Lease to Lead: 3 Leadership Qualities of Effective Leasing Professionals October 1, 2014

Melissa D. White, National Director of Marketing & Training

Often times when telling someone that I work in the apartment industry, they immediately reference their interaction with a leasing agent at their apartment community, or they only associate apartment professionals as the person in the office who collects the rent at the first of each month. Contrary to the imagery the public has on what goes on at their apartment leasing office, this is actually the training ground for some of the most respected leaders and industry influencers I know. After all, convincing a perfect stranger to buy into why they should choose your community, get them to like you and all your community has to offer, quietly combat an angry resident and turn them into your advocate while keeping your owners happy goes far beyond multitasking and forms leadership fundamentals that can carry you through your sales career and beyond. Over my brief decade in the multifamily industry and earning my stripes working through the ranks of property management, I’ve gathered a few leadership qualities to learn from effective leasing professionals.

1. The ability to instantly make a connection

Effective leasing professionals are challenged with the task of helping a perfect stranger make a life decision on a new home within a 3 minute phone call and/or 30-45 minute tour. Imagine the amount of skill it takes to garner that much trust to effectively connect and build rapport. Those who truly develop a relationship with prospects while displaying proficient salesmanship have mastered two disciplines that even many leaders have yet to conquer, being genuine and serving others. This requires a leadership trait of making an instant connection by sincerely wanting to meet the customers’ needs. People respect and open up to those they feel truly have a desire to help and that they are confident in their ability to assist.

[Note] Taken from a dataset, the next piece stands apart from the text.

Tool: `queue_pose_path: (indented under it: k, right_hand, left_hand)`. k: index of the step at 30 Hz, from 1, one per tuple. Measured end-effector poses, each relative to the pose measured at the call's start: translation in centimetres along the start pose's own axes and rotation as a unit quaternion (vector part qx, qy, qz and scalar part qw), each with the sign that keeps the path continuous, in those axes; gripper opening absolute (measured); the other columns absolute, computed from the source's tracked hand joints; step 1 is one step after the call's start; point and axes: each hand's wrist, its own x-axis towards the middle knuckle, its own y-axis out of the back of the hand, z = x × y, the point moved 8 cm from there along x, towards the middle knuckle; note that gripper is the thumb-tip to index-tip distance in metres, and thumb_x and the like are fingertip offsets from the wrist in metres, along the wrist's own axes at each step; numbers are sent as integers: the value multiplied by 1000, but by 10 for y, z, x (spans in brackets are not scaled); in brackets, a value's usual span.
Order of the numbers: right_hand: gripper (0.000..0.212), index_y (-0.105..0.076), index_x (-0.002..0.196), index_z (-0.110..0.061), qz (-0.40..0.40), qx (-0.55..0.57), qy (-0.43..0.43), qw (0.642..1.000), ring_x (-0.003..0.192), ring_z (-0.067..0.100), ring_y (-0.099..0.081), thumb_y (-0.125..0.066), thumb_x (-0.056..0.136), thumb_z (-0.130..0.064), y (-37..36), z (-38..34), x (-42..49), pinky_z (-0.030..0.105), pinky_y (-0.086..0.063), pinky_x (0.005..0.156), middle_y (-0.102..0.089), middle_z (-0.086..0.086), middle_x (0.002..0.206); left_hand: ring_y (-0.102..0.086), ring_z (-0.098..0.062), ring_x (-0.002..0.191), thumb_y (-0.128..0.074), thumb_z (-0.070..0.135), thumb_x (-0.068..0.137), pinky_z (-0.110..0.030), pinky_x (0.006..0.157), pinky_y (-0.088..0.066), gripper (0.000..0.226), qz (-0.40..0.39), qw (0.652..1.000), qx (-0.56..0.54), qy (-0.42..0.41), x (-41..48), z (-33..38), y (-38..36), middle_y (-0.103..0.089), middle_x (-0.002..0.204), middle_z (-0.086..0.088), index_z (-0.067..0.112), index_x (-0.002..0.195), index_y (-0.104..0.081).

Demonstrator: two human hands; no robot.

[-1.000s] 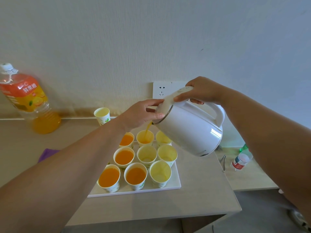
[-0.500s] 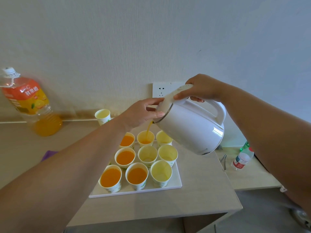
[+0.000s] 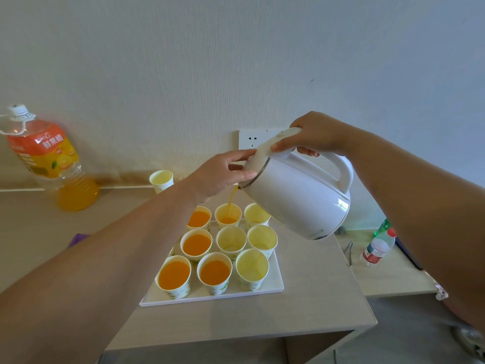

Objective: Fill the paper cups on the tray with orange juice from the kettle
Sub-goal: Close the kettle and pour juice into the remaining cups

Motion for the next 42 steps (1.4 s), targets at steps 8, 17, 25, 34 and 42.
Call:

2. Asking the right questions

When is the last time leaders of your organization asked how can they help you, or what are you looking for (and truly stopped to listen and take action on feedback)? Consider that these are two key questions of many that are asked during the exploratory phase of our first contact with prospective residents. If these questions are transitioned to how we approach people as leaders, we gain a lot of insight on how to enter the relationship by meeting their needs according to what we just inquired. This takes particular skill to ask the right questions at the right time and use the answers in offering solutions, not just asking for the sake of a good shop score or appearing interested. Asking and delivering on a promise is the of servant leadership.

3. Follow Up/ Follow Through

It is Leasing 101 for every leasing professional to follow up on all unclosed traffic, and we even have parameters set on how often to follow up and scripts to assist teams in guiding our prospects towards decision making. Have you considered how often leaders are required to follow up with the teams they serve? Are leaders equally effective at checking in to make sure the team’s needs are met, that they have all necessary resources and the proper morale required to be on the front line of leasing? Follow up takes the conversation beyond rapport into building a relationship with your customer, and it creates continuous dialogue to keep the line of communication open in sales and leadership.

Leasing is an invaluable role on the front lines of property management, and there is great deal of leadership that we can glean from observing proficient leasing professionals in action. The key to career development of the leasing role in multifamily is to identify these qualities and carry them through every phase of promotion in being an equally effective leader.